(SOURCE MATERIAL)
^^^^

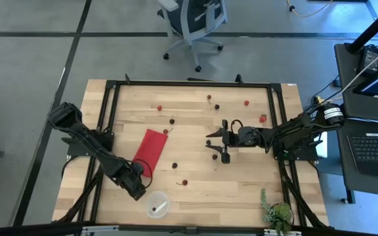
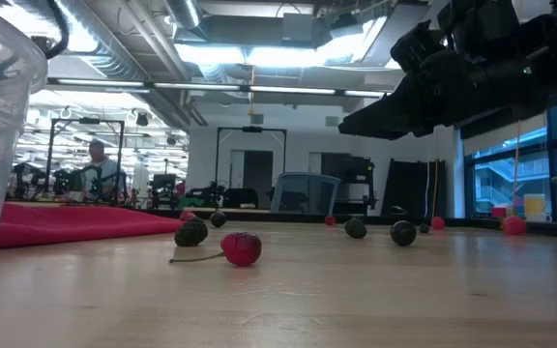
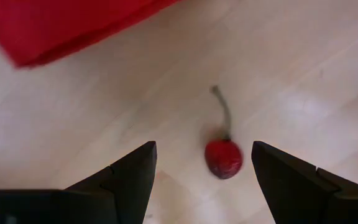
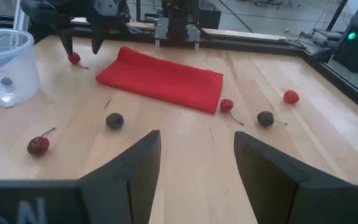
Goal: Pick and placing Produce into tupperware
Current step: Put the red cherries into the transparent bin
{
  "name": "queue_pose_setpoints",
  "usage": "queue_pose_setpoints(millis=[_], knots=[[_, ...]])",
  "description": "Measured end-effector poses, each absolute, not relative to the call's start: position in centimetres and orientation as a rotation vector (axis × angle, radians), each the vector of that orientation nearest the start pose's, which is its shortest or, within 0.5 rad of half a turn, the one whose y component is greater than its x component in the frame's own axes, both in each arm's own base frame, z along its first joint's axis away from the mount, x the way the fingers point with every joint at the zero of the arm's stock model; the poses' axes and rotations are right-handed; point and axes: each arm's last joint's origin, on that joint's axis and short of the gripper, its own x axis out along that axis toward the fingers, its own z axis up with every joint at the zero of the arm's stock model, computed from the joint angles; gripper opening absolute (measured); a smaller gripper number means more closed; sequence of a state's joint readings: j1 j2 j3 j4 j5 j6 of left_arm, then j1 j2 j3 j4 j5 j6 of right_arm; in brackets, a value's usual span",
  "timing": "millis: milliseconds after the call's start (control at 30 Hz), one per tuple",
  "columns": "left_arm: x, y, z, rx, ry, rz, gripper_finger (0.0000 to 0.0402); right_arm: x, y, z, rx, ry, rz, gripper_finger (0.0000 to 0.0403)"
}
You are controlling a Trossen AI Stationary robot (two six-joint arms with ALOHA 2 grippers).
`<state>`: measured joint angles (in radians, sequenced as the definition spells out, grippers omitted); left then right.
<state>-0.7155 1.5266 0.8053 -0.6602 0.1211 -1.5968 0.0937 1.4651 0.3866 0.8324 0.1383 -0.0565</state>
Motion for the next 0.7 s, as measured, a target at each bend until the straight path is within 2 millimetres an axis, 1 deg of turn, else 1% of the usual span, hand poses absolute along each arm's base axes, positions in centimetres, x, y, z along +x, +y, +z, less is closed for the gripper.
queue_pose_setpoints(millis=[100,200,400,567,700], knots=[[19.7,-16.8,16.1,-0.823,1.463,0.475,0.0255,25.4,2.0,15.5,-0.084,0.247,-0.038,0.0205],[20.5,-16.8,16.3,-0.798,1.469,0.495,0.0255,25.4,2.0,15.5,-0.084,0.247,-0.038,0.0205],[21.4,-17.0,15.2,-0.783,1.554,0.55,0.0255,25.3,2.0,15.4,-0.083,0.252,-0.038,0.0205],[22.0,-17.5,14.9,-0.782,1.561,0.551,0.0255,25.3,2.0,15.4,-0.085,0.255,-0.038,0.0205],[22.1,-17.6,14.3,-0.788,1.578,0.581,0.0255,25.3,2.0,15.3,-0.086,0.264,-0.037,0.0205]])
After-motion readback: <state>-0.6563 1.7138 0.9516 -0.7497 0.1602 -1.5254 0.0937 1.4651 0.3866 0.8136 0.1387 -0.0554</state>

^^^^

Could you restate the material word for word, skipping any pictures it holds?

(EXERCISE RESPONSE)
Goal: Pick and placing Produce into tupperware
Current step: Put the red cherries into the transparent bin
{
  "name": "queue_pose_setpoints",
  "usage": "queue_pose_setpoints(millis=[_], knots=[[_, ...]])",
  "description": "Measured end-effector poses, each absolute, not relative to the call's start: position in centimetres and orientation as a rotation vector (axis × angle, radians), each the vector of that orientation nearest the start pose's, which is its shortest or, within 0.5 rad of half a turn, the one whose y component is greater than its x component in the frame's own axes, both in each arm's own base frame, z along its first joint's axis away from the mount, x the way the fingers point with every joint at the zero of the arm's stock model; the poses' axes and rotations are right-handed; point and axes: each arm's last joint's origin, on that joint's axis and short of the gripper, its own x axis out along that axis toward the fingers, its own z axis up with every joint at the zero of the arm's stock model, computed from the joint angles; gripper opening absolute (measured); a smaller gripper number means more closed; sequence of a state's joint readings: j1 j2 j3 j4 j5 j6 of left_arm, then j1 j2 j3 j4 j5 j6 of right_arm; in brackets, a value's usual span",
  "timing": "millis: milliseconds after the call's start (control at 30 Hz), one per tuple",
  "columns": "left_arm: x, y, z, rx, ry, rz, gripper_finger (0.0000 to 0.0402); right_arm: x, y, z, rx, ry, rz, gripper_finger (0.0000 to 0.0403)"
}
You are controlling a Trossen AI Stationary robot (two six-joint arms with ALOHA 2 grippers).
`<state>`: measured joint angles (in radians, sequenced as the definition spells out, grippers omitted); left then right.
<state>-0.7155 1.5266 0.8053 -0.6602 0.1211 -1.5968 0.0937 1.4651 0.3866 0.8324 0.1383 -0.0565</state>
Motion for the next 0.7 s, as measured, a target at each bend until the straight path is within 2 millimetres an axis, 1 deg of turn, else 1% of the usual span, hand poses absolute along each arm's base axes, positions in centimetres, x, y, z along +x, +y, +z, less is closed for the gripper.
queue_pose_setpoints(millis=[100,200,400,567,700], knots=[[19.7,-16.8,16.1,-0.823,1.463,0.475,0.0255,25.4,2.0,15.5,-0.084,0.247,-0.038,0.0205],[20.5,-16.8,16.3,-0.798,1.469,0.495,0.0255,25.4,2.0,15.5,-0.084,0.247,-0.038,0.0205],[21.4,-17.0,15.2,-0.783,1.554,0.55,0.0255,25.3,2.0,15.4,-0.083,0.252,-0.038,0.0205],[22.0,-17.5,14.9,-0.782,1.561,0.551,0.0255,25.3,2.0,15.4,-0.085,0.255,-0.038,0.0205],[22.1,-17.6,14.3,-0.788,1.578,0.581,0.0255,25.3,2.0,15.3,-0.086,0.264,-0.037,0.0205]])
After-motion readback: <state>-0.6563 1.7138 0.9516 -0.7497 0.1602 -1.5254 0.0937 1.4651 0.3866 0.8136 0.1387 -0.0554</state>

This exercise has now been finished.